The importance of the tumor microenvironment during cell migration was emphasized when migration assays were performed with cells grown as monolayer and cells initially grown as spheroids. The latter were found to be more migratory than the former. In other words, cells that experienced a simplified microenvironment prior to the assay were more migratory, despite the fact that spheroids had to be disintegrated back to a single-cell suspension. This behavior was also observed previously with murine breast cancer cell lines in transwell invasion assays [44]. As the spheroids used contain a central hypoxic core, the enhanced ability of spheroid cells to migrate or invade could be a consequence of hypoxia. This, however, remains to be established.
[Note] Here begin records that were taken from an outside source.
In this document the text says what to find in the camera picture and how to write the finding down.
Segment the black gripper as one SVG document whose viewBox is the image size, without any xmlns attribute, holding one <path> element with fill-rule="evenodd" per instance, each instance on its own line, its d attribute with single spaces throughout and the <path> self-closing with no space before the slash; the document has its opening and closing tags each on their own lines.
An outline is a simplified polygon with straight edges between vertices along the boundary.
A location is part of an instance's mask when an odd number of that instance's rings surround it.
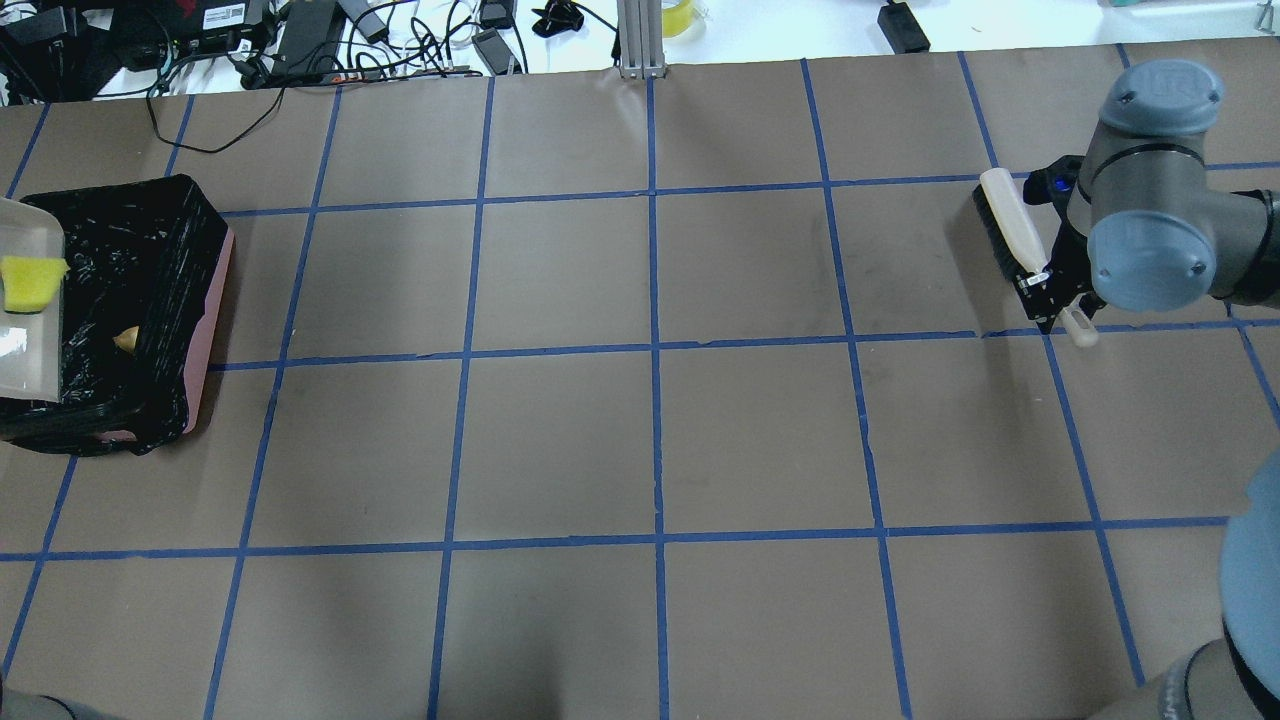
<svg viewBox="0 0 1280 720">
<path fill-rule="evenodd" d="M 1062 222 L 1041 269 L 1023 256 L 1021 250 L 1014 254 L 1014 287 L 1039 333 L 1051 334 L 1060 324 L 1068 334 L 1097 334 L 1093 316 L 1101 309 L 1101 297 L 1091 283 L 1085 236 Z"/>
</svg>

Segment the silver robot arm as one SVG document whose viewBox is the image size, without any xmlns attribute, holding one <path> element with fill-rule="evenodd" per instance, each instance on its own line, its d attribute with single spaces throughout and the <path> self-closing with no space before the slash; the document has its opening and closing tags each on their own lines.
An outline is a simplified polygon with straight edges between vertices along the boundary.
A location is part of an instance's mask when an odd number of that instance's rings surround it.
<svg viewBox="0 0 1280 720">
<path fill-rule="evenodd" d="M 1001 272 L 1042 333 L 1107 306 L 1170 313 L 1203 297 L 1277 306 L 1277 192 L 1208 183 L 1204 137 L 1224 95 L 1198 61 L 1125 69 L 1087 151 L 1033 170 L 1019 206 L 991 213 Z"/>
<path fill-rule="evenodd" d="M 1276 719 L 1279 716 L 1279 465 L 1249 482 L 1247 510 L 1230 518 L 1219 569 L 1220 638 L 1179 659 L 1096 719 Z"/>
</svg>

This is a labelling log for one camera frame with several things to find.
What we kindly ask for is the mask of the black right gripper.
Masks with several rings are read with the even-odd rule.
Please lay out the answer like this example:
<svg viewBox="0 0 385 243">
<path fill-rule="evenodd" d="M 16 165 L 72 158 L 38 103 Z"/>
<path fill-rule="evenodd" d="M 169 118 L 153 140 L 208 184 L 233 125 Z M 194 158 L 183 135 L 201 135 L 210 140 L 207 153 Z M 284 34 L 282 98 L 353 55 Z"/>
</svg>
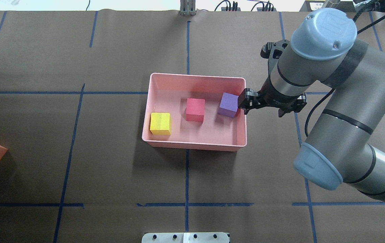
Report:
<svg viewBox="0 0 385 243">
<path fill-rule="evenodd" d="M 247 115 L 250 110 L 265 107 L 278 108 L 278 117 L 294 112 L 299 113 L 307 105 L 306 95 L 287 96 L 276 90 L 270 79 L 267 79 L 258 92 L 243 89 L 238 97 L 238 108 Z"/>
</svg>

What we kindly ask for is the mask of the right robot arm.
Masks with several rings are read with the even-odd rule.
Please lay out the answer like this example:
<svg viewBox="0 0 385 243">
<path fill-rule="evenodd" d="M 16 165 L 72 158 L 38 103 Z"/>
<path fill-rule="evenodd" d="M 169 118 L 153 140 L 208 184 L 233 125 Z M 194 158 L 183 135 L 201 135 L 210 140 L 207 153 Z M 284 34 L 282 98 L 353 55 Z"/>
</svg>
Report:
<svg viewBox="0 0 385 243">
<path fill-rule="evenodd" d="M 308 13 L 291 40 L 263 46 L 268 78 L 261 90 L 244 89 L 238 108 L 295 112 L 316 81 L 333 91 L 294 160 L 294 169 L 326 190 L 346 183 L 385 203 L 385 153 L 368 144 L 385 115 L 385 52 L 357 38 L 345 12 Z"/>
</svg>

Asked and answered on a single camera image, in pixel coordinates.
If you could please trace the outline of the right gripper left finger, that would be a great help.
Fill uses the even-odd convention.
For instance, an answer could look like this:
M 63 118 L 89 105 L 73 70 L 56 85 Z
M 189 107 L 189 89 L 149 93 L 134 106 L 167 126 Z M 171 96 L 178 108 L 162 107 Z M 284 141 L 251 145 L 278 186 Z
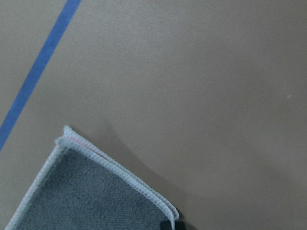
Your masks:
M 169 220 L 161 221 L 160 230 L 171 230 L 171 222 Z

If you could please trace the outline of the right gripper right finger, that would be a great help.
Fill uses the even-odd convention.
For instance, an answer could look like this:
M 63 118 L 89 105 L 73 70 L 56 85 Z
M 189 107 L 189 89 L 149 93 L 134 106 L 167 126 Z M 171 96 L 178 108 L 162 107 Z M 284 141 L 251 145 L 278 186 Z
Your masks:
M 183 221 L 176 221 L 175 222 L 175 230 L 186 230 L 186 225 L 185 225 L 185 222 Z
With the evidence that LAMP3 is involved in hypoxia-induced cell migration, it needs to be elucidated which mechanism LAMP3 uses to cause the actual spread of cancer cells. LAMP3 protein under physiological conditions is localized within the lysosomal membrane [45]. For LAMP1 and LAMP2 it has been previously established that their expression can relocalize to the plasma membrane in cancer cells [29]. Cell lines with a stronger metastatic capacity showed an enhanced expression of LAMP1 and LAMP2 on the cell membrane [29]. It is believed that LAMP surface expression provides a cancer cell with means to attach to selectins on endothelial cells and enhance their capacity to form metastases [30]. A similar mechanism could be responsible for the role of LAMP3 in hypoxia-induced cell migration. LAMP3 was found to have the ability to relocalize to the plasma membrane upon influenza A virus infections in HeLa cells [46]. Nevertheless, we have not been able to show LAMP3 expression on the cell surface in the MDA-MB-231 cells used, under either normoxic or hypoxic conditions. Immunohistochemically, in MDA-MB-231 cells we have only observed LAMP3 expression in the cytoplasm. An alternative explanation for the function of LAMP3 in cell migration is the link LAMP proteins have with autophagy [47]. Autophagy has been previously suggested as a possible mechanism responsible for increased survival and increased metastasis of cancer cells [48, 49]. Analysis of the autophagy marker LC3B expression in a large subset of breast tumors revealed that it is associated with metastasis and a worse outcome [50]. However, Indelicato et al. found that chemically induced autophagy results in reduced invasion of MDA-MB-231 cells under both normoxic and hypoxic (1% O2) conditions, whereas LC3B silenced cells showed a decreased invasion during hypoxic conditions [37]. Thus, there is evidence that autophagy may function as a mechanism behind hypoxia-induced metastasis, but its precise role is far from clarified.

Conclusions

In conclusion, this study provides evidence that the UPR with LAMP3 is involved in the process of hypoxia-induced cell migration. In addition, growth factor signaling via the serum component of cell culture medium is a factor of vital importance in the migration of cells under conditions of both moderate and severe hypoxia. Furthermore, the tumor microenvironment, experienced by cells when grown as multicellular spheroids is of significance in the process of cell migration and invasion. The PERK/ATF4/LAMP3 arm of the UPR might function as a new target for therapy combating hypoxia-induced metastasis in breast cancer.